Looking for state funding
Callahan House
Old Main Street photo from Charles Boynton Collection, Longmont Museum

Longmont is looking to expand repairs to the 129-year old Callahan House and the ground it occupies at 312 Terry St., through a $240,000 grant from the History Colorado State Historical Fund. 

The city council will consider applying for the grant at next Tuesday’s meeting. 

Longmont allocated $60,000 for repairs to the Callahan House this year for leaded glass windows and for window protection and driveway repairs, according to a city staff report.

The Callahan House Advisory Board determined more needed to be done to the house and grounds, including painting the exterior of the house and initiating more driveway repairs, the staff report states. The advisory board decided to apply to the History Colorado State Historical Fund to supplement the $60,000

Built in 1892, the city has owned and operated the Callahan House since 1938. It continues to be used today as a meeting place for club activities and a venue for special events.

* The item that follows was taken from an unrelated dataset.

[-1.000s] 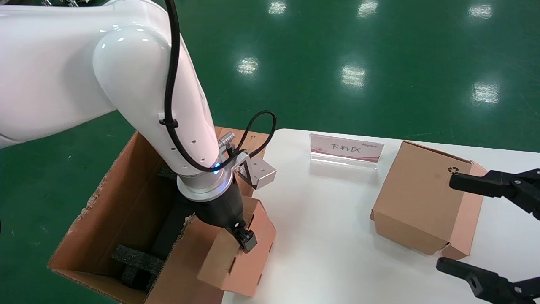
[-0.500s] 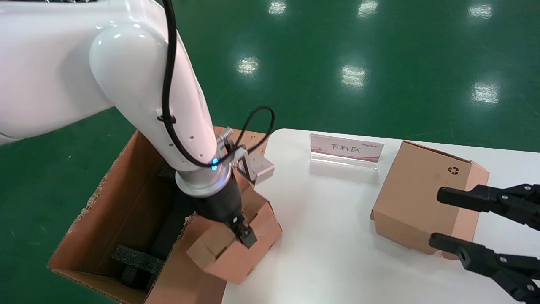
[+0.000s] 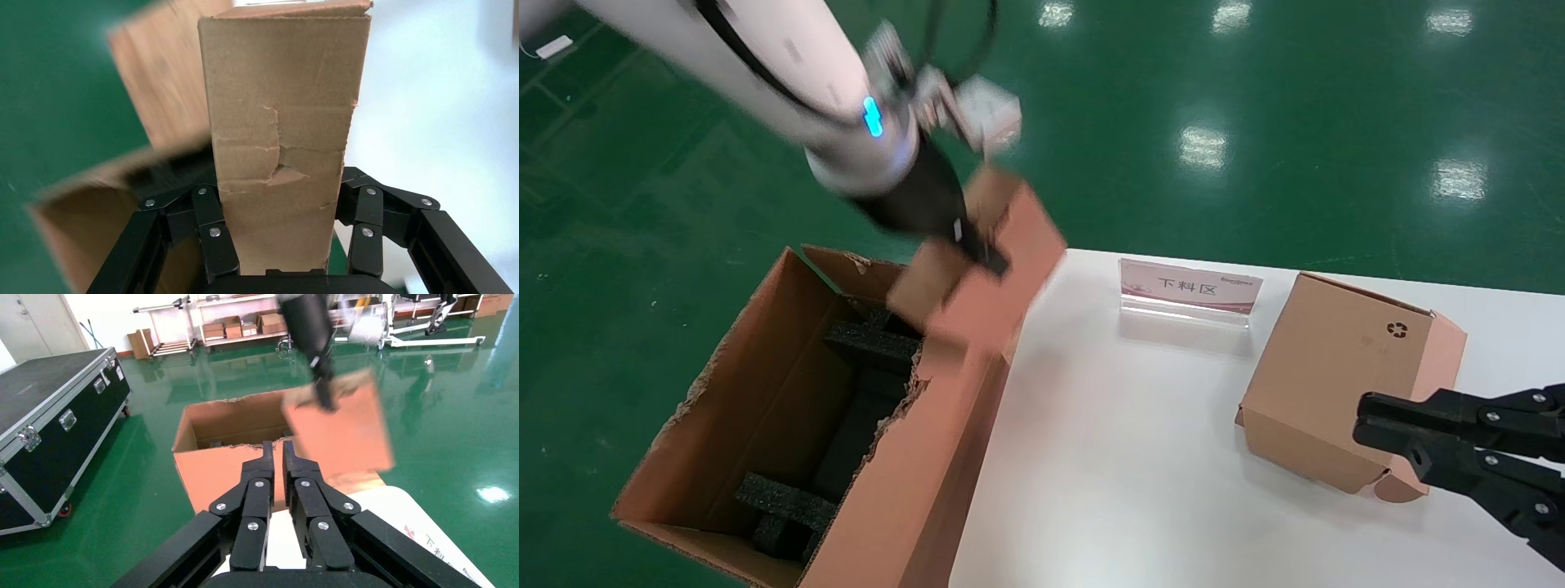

Longmont has maintained and restored the house and grounds throughout the years, using city capital improvement funds, grants and fundraising, the staff report states.

The city hopes to:

  • Restore curbed leaded glass window in the library
  • Protect all leaded and stained glass windows with tempered glass
  • Repaint the house and auto house to historically correct Colorado circa 1906, and
  • Repair and preserve the historic decorative driveway built for the first automobile in Longmont.

The Callahan House is on the National Register of Historic Places and the State Register of Historic Properties, and one of the first two properties designated as a “Landmark” by the city of Longmont Designation Commission in 1973, according to the city staff report.